For T-SQL Tuesday, Brent Ozar asked us to write about the most recent ticket we closed. I’m going to write a bit about the most recent project I wrapped up. Although this is a project and not a ticket, the story is recent and it really gives an idea of “what exactly it is that I do” so I figure it’s a fair story.
I just finished up a project to consolidate servers by using Resource Governor.
The problem
How do we predict whether it’s safe to put workloads from two servers onto one?
We use Availability Groups to create readable secondary replicas (which I’ll call mirrors). The mirrors are used to offload reporting workloads. The mirrors are mostly bound by IOPS and the primaries are mostly bound by CPU, so I wondered “Is there any wiggle room that lets us consolidate these servers?”
Can we point the reporting workloads (queries) at the primary replica safely? To do that we’d have to use something like Resource Governor to throttle IO (MAX_IOPS_PER_VOLUME
) because we don’t want to overwhelm the primary.
Some questions I want to answer:
- What value should I use for
MAX_IOPS_PER_VOLUME
? - Is there a safe value at all?
- If I consider any given threshold value X, how much longer will it take to generate reports?
- Since we have dozens of mirrors, which servers can we decommission?
Think about that for a second. How would you answer these questions? What data would you want to collect to help you answer these questions?
First visualize the workload
We visualized the existing reporting workload (read operations) for the mirrors. For some of them, the answers were obvious. For example, look at the following graph.
The light traffic server (blue line) would never be notice if we applied a maximum threshold of 2000 IOPS. So that mirror is safe to throttle and point to the primary.
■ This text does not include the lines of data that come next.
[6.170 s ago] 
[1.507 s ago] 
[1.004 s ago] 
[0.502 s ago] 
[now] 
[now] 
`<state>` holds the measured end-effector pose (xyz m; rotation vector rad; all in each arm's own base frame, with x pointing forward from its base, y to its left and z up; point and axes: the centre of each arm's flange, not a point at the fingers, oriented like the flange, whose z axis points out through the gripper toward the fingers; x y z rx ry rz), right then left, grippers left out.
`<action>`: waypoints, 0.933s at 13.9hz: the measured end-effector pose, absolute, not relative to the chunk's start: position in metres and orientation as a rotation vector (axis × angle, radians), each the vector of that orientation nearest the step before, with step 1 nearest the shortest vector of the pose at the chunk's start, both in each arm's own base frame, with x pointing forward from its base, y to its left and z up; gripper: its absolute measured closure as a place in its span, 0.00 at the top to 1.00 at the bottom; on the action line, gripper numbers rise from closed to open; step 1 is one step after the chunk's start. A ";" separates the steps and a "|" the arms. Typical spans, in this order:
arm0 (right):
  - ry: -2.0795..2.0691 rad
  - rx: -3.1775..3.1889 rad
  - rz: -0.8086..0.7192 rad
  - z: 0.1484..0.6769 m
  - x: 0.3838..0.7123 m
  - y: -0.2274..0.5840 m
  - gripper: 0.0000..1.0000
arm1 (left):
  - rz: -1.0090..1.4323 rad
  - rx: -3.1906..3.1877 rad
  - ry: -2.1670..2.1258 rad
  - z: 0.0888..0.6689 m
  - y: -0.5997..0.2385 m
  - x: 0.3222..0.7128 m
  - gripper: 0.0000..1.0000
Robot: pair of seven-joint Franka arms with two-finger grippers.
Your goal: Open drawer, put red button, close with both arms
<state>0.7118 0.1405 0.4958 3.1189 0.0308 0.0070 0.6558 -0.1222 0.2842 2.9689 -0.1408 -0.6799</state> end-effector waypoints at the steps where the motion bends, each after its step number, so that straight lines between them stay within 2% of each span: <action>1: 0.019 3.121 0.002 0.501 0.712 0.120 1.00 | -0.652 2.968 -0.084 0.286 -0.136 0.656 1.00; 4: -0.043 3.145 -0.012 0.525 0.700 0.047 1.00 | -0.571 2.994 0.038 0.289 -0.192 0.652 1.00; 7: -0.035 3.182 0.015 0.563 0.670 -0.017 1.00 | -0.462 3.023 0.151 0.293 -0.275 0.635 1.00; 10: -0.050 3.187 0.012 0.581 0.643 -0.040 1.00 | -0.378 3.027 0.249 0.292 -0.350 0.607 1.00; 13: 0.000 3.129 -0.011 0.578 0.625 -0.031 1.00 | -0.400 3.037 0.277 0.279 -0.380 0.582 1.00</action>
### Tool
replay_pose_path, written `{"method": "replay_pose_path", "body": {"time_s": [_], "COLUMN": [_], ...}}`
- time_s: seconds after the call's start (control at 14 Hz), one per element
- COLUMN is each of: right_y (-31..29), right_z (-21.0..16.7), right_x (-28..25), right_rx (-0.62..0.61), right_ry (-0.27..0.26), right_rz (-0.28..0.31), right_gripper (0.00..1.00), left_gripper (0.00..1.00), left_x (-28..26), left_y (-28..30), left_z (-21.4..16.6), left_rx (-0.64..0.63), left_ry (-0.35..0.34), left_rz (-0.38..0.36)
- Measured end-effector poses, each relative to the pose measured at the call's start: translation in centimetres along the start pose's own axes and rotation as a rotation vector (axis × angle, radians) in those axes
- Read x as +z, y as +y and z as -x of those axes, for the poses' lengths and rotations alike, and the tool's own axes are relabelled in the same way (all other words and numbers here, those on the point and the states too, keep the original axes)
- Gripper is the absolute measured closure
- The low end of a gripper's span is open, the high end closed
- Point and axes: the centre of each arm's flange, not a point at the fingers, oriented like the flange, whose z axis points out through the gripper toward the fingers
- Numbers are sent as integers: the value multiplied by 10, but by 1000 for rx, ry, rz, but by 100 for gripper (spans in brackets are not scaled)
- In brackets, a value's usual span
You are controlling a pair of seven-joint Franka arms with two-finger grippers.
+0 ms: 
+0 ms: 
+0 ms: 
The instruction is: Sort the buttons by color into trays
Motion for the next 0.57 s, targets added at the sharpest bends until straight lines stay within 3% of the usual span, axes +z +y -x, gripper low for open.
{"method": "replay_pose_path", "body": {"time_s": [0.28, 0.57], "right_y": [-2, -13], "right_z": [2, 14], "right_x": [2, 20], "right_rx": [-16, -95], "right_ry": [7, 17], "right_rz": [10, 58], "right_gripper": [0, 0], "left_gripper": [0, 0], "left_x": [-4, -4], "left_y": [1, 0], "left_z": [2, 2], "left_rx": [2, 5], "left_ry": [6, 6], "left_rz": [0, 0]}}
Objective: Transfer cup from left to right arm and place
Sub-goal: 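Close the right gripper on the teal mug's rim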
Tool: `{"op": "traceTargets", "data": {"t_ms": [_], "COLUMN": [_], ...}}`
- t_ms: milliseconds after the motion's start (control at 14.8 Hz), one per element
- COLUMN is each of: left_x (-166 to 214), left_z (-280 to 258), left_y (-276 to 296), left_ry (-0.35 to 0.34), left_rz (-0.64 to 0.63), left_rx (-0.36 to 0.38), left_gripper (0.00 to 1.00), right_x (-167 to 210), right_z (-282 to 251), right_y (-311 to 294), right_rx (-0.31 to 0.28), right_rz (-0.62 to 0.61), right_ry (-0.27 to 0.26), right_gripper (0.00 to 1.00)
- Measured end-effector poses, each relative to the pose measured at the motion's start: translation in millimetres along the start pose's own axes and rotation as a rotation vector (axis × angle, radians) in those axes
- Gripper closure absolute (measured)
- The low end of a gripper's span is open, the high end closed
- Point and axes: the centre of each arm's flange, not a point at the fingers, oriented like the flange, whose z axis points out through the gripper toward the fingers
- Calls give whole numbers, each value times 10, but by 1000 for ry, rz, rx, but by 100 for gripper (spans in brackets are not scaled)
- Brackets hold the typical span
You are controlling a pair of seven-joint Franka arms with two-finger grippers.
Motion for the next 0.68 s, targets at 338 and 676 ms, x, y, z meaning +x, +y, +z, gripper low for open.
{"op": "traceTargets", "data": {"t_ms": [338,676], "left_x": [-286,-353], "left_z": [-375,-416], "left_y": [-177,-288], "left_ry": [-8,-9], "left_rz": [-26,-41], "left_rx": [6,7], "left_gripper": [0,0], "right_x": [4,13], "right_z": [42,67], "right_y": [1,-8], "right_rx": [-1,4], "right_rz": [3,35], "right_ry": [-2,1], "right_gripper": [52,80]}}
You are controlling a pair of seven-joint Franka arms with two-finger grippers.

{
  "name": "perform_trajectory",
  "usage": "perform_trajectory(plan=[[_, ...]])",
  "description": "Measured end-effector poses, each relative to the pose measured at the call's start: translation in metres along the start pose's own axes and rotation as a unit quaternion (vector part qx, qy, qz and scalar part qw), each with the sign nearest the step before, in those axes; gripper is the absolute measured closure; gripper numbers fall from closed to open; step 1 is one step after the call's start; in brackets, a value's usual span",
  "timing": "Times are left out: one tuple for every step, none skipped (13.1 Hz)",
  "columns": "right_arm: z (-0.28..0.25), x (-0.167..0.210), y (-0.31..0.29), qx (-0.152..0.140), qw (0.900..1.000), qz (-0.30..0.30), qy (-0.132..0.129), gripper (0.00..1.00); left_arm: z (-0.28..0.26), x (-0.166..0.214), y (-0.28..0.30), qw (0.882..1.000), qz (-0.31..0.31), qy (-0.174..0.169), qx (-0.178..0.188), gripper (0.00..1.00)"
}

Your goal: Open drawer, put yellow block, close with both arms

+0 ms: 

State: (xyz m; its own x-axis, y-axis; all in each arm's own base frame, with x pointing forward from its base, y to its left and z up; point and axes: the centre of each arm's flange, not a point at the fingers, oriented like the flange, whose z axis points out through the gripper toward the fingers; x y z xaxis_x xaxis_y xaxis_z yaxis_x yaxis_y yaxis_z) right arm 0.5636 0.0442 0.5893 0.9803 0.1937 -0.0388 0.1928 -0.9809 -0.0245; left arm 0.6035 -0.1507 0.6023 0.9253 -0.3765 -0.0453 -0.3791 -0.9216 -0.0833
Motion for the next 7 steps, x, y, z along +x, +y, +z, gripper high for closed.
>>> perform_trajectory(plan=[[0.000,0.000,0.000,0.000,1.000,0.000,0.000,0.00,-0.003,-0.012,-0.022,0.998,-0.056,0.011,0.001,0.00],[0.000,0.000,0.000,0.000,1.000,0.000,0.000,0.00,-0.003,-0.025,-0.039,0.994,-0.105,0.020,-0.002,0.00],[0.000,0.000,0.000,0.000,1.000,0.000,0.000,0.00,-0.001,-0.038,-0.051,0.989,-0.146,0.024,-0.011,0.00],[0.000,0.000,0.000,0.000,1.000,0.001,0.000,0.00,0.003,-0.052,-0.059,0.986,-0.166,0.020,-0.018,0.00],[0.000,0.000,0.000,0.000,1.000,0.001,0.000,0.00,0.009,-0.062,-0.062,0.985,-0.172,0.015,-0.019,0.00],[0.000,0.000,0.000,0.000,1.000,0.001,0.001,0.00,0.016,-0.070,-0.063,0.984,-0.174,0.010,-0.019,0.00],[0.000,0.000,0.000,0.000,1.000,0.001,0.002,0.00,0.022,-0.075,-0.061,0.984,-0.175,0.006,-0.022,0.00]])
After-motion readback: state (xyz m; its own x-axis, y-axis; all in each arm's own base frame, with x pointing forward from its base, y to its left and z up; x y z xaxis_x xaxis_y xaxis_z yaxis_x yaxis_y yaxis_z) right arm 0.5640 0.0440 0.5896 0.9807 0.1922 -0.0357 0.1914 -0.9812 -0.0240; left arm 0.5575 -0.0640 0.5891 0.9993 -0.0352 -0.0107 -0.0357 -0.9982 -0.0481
Meanwhile the traffic from the heavy traffic server (orange line) could never do the same amount of work if we throttled it.
But what about a server with a workload like the following? It’s not as clear.
Next, model a throttled workload
On the assumption that the reads still needed to happen even when throttled, we wanted to know, how long of a stretch would the reads be saturated for. i.e. If we throttle at 2000 IOPS, would we see the IO be saturated for longer than say 10 minutes?
Using Excel, I added three new calculated columns, work_to_be_done
, throttled_work_done
, and work_left_to_do
. If there was any work left to do, it fed into the work to be done of the next row like this:
So now I can visualize what the “throttled” work would look like
After that, it wasn’t to hard to calculate the longest stretch of saturated IO as kind of proxy for the maximum duration of report generation.
This model isn’t perfect. It’s inaccurate because we made a ton of assumptions, but it was useful. It helped us identify reports on mirrors that could be run on the primary replica.
In our case we were happily surprised. After we applied the RG settings to the various servers we deemed safe, the resulting behavior was accurate to the model and it let us consolidate the servers the way we wanted.
So that was fun.
This size of and type of project pops up all the time for me. Not daily of course, the start-to-finish duration of this project is measured in months. Next up I’m in the middle of trying to figure out how to maximize ONLINE-ness while using Standard Edition. Wish me luck.